TASK BRIEF: Which lines come from the start of the listing through the line holding "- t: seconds"? Restate exactly those, both included, minus the pictures.

SUPPLIED DATA:
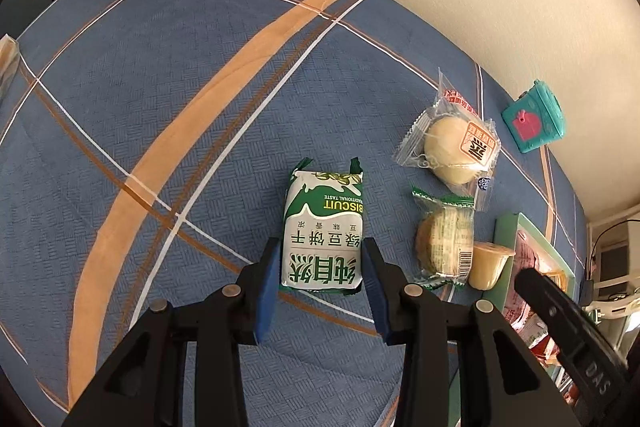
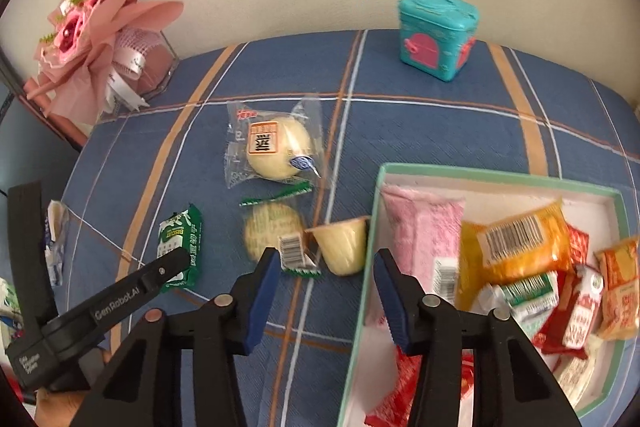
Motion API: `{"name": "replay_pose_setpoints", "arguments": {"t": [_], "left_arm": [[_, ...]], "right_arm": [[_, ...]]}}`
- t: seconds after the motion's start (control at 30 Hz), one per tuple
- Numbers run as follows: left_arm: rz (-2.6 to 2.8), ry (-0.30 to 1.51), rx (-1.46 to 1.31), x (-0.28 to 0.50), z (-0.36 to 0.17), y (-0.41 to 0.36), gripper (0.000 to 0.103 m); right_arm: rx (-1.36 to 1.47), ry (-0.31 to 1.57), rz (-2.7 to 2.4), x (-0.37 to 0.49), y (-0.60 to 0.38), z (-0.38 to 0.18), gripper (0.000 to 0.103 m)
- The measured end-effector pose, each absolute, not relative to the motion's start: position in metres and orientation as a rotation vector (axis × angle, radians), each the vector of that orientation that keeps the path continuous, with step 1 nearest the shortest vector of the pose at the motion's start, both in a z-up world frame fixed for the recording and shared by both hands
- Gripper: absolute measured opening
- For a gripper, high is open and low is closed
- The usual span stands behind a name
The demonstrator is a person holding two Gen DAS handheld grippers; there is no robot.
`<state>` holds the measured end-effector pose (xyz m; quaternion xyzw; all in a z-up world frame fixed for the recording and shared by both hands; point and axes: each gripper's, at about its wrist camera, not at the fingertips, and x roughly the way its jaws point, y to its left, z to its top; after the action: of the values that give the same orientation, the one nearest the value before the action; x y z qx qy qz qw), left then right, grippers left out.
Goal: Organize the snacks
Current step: 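Lift both held items and carry them over the white tray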
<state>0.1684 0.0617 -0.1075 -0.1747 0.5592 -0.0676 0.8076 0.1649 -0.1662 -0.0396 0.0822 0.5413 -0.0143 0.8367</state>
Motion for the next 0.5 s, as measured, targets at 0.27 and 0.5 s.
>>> {"name": "replay_pose_setpoints", "arguments": {"t": [0.27,0.5], "left_arm": [[-0.15,1.204,-0.374,0.171,-0.111,0.058,0.041],[-0.148,1.203,-0.375,0.172,-0.112,0.056,0.041]], "right_arm": [[0.039,1.197,-0.058,0.189,-0.149,-0.047,0.051],[-0.033,1.238,-0.079,0.202,-0.144,-0.06,0.051]]}}
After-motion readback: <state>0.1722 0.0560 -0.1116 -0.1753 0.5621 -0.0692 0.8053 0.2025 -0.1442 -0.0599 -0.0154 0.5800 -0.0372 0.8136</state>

TASK ANSWER:
Motion API: `{"name": "replay_pose_setpoints", "arguments": {"t": [_], "left_arm": [[_, ...]], "right_arm": [[_, ...]]}}`
- t: seconds after the motion's start (control at 30 Hz), one per tuple

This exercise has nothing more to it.